Warren wrote a book promoting his belief that the original centre of mankind once sat at the North Pole entitled Paradise Found: The Cradle of the Human Race at the North Pole (1885). In this work Warren placed Atlantis at the North Pole, as well as the Garden of Eden, Mount Meru, Avalon and Hyperborea. Warren believed all these mythical lands were folk memories of a former inhabited far northern seat where man was originally created.
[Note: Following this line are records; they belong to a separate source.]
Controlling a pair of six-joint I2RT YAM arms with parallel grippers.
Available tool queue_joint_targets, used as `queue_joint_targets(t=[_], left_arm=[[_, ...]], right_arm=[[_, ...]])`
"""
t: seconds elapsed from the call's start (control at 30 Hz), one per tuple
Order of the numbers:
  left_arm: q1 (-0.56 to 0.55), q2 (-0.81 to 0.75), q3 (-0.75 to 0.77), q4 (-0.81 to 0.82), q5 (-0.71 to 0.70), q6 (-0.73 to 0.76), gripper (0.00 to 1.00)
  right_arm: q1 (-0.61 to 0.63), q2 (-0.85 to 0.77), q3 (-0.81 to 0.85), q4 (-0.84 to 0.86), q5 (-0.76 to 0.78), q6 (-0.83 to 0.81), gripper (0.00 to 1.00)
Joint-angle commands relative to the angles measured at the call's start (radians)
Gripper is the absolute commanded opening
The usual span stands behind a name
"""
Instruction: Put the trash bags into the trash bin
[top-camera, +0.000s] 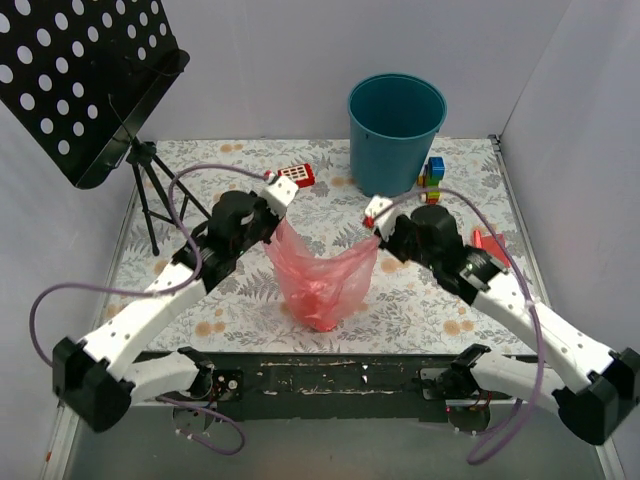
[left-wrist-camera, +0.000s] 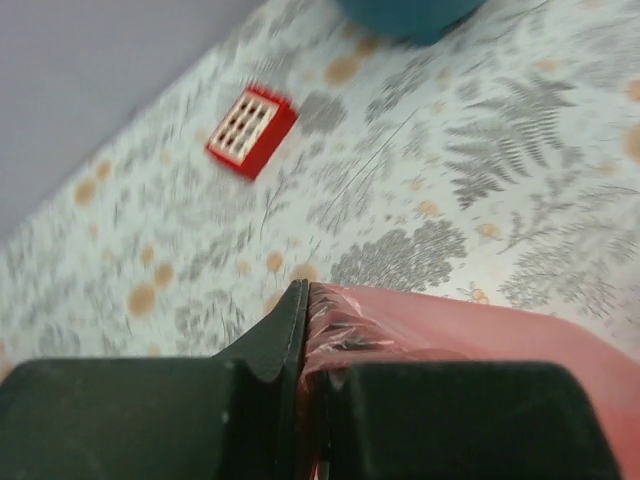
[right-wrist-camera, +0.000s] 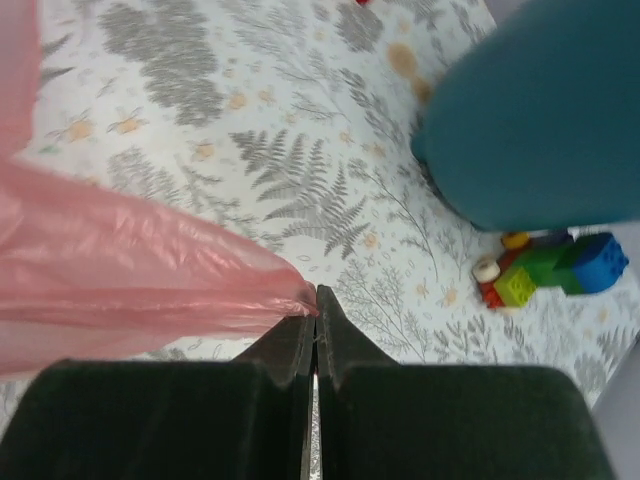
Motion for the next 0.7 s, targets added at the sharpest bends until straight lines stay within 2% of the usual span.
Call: queue_joint_targets(t=[0.0,0.1,0.17,0.3,0.37,0.4,0.43,0.5,0.53,0.6,0.67], left_arm=[[0.031,0.233,0.184,-0.351,-0.447,-0.400,0.00],[0.042,0.296,0.275,-0.294,-0.472,-0.375,0.00],[0.044,0.364,0.390,-0.231,-0.503,-0.317,0.00],[0.067,0.541,0.780,-0.099,-0.599,-0.223,0.00],[0.067,0.617,1.006,-0.005,-0.624,-0.177,0.00],[0.056,0.717,1.301,0.100,-0.607,-0.139,0.00],[0.048,0.784,1.465,0.168,-0.586,-0.094,0.00],[0.027,0.826,1.548,0.478,-0.563,0.002,0.00],[0.019,0.821,1.530,0.632,-0.506,0.045,0.00],[0.004,0.791,1.461,0.833,-0.350,0.136,0.00],[-0.022,0.758,1.365,0.996,-0.252,0.208,0.00]], right_arm=[[-0.177,0.200,0.267,-0.057,0.091,0.271,0.01],[-0.246,0.413,0.523,-0.103,0.027,0.351,0.01],[-0.268,0.550,0.725,-0.125,-0.032,0.367,0.01],[-0.282,0.820,1.221,-0.157,-0.081,0.397,0.01],[-0.282,0.959,1.629,-0.156,-0.074,0.404,0.01],[-0.282,1.007,1.764,0.092,-0.060,0.361,0.01],[-0.280,0.942,1.659,0.363,0.010,0.329,0.01],[-0.269,0.856,1.457,0.855,0.093,0.211,0.01],[-0.266,0.894,1.528,0.916,0.095,0.127,0.01],[-0.262,0.984,1.755,0.926,0.072,0.017,0.01],[-0.255,0.931,1.689,0.987,0.075,-0.063,0.01]])
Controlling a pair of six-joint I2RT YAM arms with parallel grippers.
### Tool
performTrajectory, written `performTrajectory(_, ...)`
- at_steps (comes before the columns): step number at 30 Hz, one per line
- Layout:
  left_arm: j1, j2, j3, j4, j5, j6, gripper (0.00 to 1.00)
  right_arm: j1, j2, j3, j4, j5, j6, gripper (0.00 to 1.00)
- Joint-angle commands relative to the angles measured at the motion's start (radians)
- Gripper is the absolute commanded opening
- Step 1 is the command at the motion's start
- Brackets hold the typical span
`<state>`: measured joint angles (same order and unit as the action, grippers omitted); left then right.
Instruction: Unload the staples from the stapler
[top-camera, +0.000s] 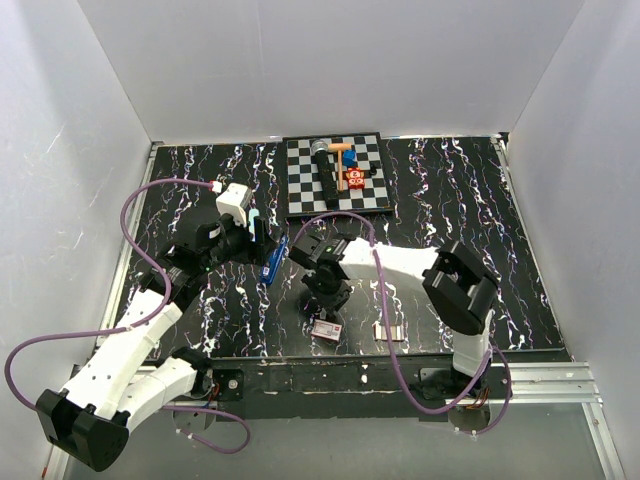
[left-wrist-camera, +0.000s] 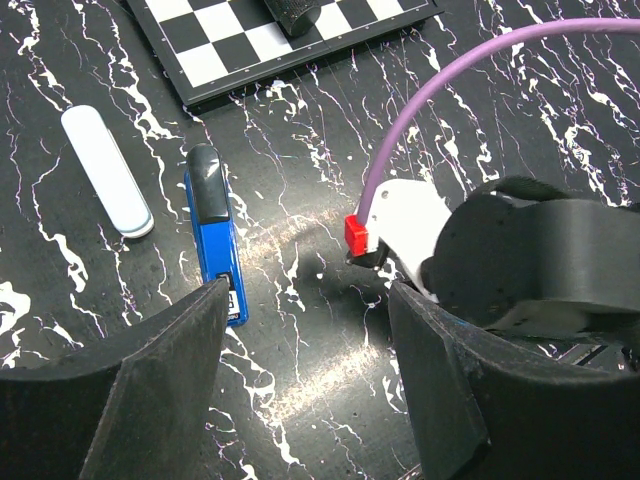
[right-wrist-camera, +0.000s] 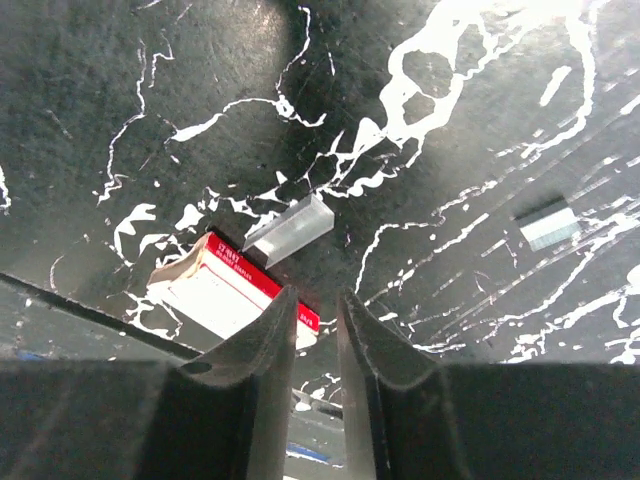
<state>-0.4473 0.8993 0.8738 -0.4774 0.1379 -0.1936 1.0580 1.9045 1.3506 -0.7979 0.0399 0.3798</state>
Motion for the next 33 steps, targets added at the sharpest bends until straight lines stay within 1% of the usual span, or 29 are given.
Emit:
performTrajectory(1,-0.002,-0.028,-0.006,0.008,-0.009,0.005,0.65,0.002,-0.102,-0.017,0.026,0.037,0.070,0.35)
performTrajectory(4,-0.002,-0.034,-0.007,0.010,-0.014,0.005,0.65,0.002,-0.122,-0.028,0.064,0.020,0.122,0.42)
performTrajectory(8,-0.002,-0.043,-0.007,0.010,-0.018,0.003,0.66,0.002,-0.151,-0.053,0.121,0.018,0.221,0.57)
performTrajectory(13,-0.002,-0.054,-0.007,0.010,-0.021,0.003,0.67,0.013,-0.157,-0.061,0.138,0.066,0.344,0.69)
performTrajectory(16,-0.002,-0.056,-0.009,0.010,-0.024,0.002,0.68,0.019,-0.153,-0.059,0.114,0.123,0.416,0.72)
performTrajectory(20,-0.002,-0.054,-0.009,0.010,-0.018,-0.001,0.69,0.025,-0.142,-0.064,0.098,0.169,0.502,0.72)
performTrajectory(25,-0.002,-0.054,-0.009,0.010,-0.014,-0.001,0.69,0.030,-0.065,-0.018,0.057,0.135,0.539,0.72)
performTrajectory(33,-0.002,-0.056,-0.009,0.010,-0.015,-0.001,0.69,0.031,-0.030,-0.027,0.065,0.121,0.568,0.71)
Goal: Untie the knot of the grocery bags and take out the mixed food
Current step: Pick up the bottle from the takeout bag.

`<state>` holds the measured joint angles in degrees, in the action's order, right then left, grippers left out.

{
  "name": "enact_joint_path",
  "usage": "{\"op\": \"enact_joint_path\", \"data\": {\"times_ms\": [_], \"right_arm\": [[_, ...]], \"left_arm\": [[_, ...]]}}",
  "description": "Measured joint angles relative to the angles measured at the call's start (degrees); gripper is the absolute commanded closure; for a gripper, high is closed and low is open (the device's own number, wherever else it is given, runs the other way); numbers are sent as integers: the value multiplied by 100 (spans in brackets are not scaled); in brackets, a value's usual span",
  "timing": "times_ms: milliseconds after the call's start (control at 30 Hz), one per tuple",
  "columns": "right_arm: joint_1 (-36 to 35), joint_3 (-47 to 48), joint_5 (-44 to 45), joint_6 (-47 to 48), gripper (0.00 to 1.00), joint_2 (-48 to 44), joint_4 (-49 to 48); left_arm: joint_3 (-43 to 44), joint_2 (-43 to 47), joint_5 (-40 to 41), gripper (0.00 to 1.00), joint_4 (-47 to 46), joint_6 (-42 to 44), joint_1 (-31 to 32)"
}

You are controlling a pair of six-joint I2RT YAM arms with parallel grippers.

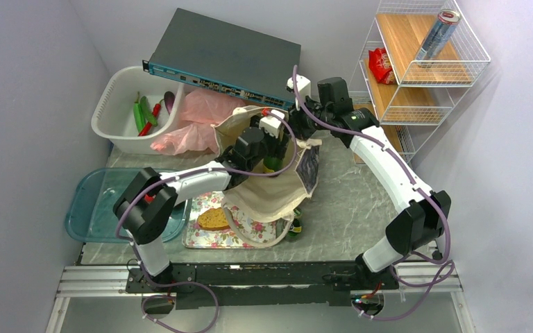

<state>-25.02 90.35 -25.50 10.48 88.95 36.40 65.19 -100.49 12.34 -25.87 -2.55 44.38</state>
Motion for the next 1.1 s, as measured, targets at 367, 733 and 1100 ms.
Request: {"op": "enact_joint_path", "data": {"times_ms": [367,733,1100], "right_arm": [[-4,87,96,11,100,70,-15],[-28,98,-125,-9,100,70,50],[-105,175,-127,-184,100,90,127]], "left_arm": [[66,-518,-63,24,-343,131,-144],[247,-813,-92,67,-354,-20,-214],[-422,-184,-656,100,-481,-109,-188]]}}
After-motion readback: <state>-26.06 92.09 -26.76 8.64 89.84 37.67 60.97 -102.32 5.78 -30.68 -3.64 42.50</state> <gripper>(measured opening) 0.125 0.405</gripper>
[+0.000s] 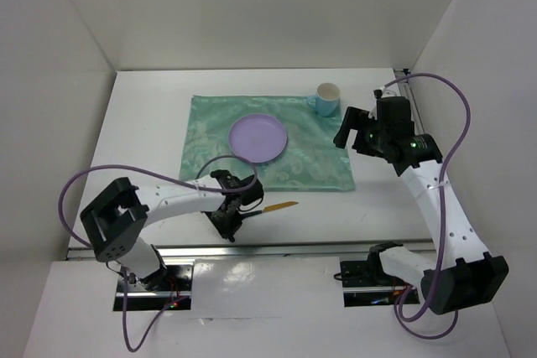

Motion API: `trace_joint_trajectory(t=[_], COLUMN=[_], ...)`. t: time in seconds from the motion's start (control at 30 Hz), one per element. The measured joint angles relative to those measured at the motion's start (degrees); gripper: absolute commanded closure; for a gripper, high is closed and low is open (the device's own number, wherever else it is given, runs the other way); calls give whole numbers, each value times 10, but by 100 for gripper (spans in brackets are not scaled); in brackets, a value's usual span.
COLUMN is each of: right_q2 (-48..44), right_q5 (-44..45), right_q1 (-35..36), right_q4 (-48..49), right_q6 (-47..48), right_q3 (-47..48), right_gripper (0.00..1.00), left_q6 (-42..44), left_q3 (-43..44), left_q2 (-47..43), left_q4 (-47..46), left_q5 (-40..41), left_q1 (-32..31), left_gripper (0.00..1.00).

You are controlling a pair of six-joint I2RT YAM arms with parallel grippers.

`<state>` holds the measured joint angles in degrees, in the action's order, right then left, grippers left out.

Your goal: Set the dinner table for one person

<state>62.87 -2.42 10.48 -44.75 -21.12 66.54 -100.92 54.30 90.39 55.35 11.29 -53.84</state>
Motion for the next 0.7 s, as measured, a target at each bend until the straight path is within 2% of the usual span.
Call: trace_joint_trajectory(t=[0.17, 0.23, 0.3, 0.43, 0.57, 0.7], right_q2=[4, 10, 15, 17, 18, 28], right_q5=[-1, -2, -4, -11, -9, -8], right_q1=[0, 0, 0, 0, 0, 0], right_q4=[2, 3, 6, 7, 7, 6], right_q6=[0, 0, -1, -3, -3, -3], right_q3=[-2, -2, -4, -6, -14, -22], right_gripper=[0, 0, 0, 0, 0, 0], left_q6=[5, 77, 178, 340, 483, 610], left_q3=[74, 116, 161, 280, 432, 494], left_q2=[-53, -65, -52, 49, 190, 272], left_q4=[122, 137, 130, 125, 133, 108], left_q5=[44, 61, 64, 106, 149, 147], left_q1=[-19, -7, 39, 133, 174, 213], left_gripper=[100, 100, 100, 100, 100, 100])
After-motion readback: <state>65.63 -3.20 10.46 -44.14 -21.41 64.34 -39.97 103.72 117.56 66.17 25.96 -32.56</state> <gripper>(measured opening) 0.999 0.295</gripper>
Warren's identification of Atlantis with the North Pole was maintained by positioning Atlas in the far north by mapping out ancient Greek cosmology. Warren equated the primordial Titan Atlas of Greek mythology who supported the Heavens on his shoulders (or supported the earth on a pillar) to the Atlas described in Plato's dialogue Critias as the first ruler of Atlantis (Critias, 114a). In Warren's view, all the axis mundi or cosmic-axis of ancient legends (Yggdrasil, Irminsul and Atlas' pillar) had to be in the far north "at the top of the world":

...To locate these in right mutual relations, one must begin by representing to himself the earth as a sphere or spheroid, and as situated within, and concentric with, the starry sphere, each having its axis perpendicular, and its north pole at the top. The pole-star is thus in the true zenith, and the heavenly heights centring about it are the abode of the supreme god or gods.

Warren noted how Homer, Virgil and Hesiod all placed Atlas or his world pillar at the "ends of the earth", meaning in his view the far northern arctic regions, while Euripides related Atlas to the Pole Star. Therefore, in Warren's view Atlantis sat in the far north, at the North Pole, since the Atlas in his ancient Greek cosmological mapping stood in the far northern zenith, under the Pole Star.

Bal Gangadhar Tilak, an Indian nationalist and historian, quotes extensively from this book and presents his own studies of Vedas and Persian Avesta in his book The Arctic Home in the Vedas arguing for the presence of ancient humans in the Arctic.